Contents

Introduction

I have spent the last 2 years working on Azure products that relied heavily on different networking features of various Linux distributions. I found myself really struggling trying to understand how to connect the “what” and “why” book knowledge of compute networking with the “how” of the Linux networking stack. Initially I just blamed my ignorance of Linux tools, but soon my opinion changed from blame to empathy for me and for all other developers who, like me, have read a book or two but have not spent much time hands-on-keyboard trying to configure a network. If you’re reading this, I assume that you know something about computer networking but not enough to call yourself a network engineer. I’m not going to explain what Ethernet is, what IP is, TCP/UDP, HTTP, routing protocols, etc… I am going to write about the tools available to manipulate the networking system of Linux so that you can reference how to do something. Along the way, I try to explain the history and trajectory of the network system to motivate why things are the way they are.

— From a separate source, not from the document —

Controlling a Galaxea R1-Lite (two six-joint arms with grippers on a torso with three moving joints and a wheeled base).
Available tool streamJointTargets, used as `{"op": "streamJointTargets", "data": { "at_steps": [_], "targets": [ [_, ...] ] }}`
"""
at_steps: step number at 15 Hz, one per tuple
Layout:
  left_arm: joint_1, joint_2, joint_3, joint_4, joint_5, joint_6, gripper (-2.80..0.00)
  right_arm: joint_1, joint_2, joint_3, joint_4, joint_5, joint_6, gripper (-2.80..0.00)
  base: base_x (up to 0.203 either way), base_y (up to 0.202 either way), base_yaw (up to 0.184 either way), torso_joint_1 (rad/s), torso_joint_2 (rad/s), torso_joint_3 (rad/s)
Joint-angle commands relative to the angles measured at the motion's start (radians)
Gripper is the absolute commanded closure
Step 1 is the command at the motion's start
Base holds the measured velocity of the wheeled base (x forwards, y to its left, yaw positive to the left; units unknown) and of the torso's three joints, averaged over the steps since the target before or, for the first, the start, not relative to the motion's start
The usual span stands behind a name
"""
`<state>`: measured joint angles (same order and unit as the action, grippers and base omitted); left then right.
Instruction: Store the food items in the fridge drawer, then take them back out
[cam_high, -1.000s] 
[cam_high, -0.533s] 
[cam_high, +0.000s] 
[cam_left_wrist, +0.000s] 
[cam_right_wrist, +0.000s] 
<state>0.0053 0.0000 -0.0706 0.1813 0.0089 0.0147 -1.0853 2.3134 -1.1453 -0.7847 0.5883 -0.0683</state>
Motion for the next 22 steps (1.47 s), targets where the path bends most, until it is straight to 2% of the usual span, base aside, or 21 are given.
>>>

Glossary of linux networking tools, concepts, words you should recognize

  1. iproute2 : A collection of userspace utilities for interacting with the kernel networking system.
  2. ip(8) : One of the the tools included in the iproute2 collection. Knowing ip(8) will allow you do to like 80% of everything you will ever want to do with kernel networking.
  3. tcpdump(1) : A command-line packet capture tool.
  4. libpcap : The library that tcpdump and Wireshark depend on.
  5. netlink : The communication protocol between userspace and the kernel for networking configuration. Prior to netlink, ioctl(2) was often used to communicate with the kernel, and I guess creating many dedicated system calls for the networking subsystem was undesirable.
  6. iptables: One of the kernel IP filtering and processing modules. iptables was superceded by nftables, if someone is telling to you to use iptables kindly tell them to go read about nftables and then use nftables.
  7. NAPI : “New API” a kernel networking enhancement that, among other things, reduces kernel interrupt load during periods of high network utilization.
  8. netfilter : The FOSS project behind iptables and nftables.
  9. nftables: A newer IP filtering and processing module. You can use nftables to do very cool packet rewriting, routing, and forwarding things. nftables CLI tool is nft.
  10. DPDK : DataPlane Development Kit. One of several kernel bypass technologies that allow userspace to control a NIC for higher performance. This is outside the scope of this article, but you should know what it means.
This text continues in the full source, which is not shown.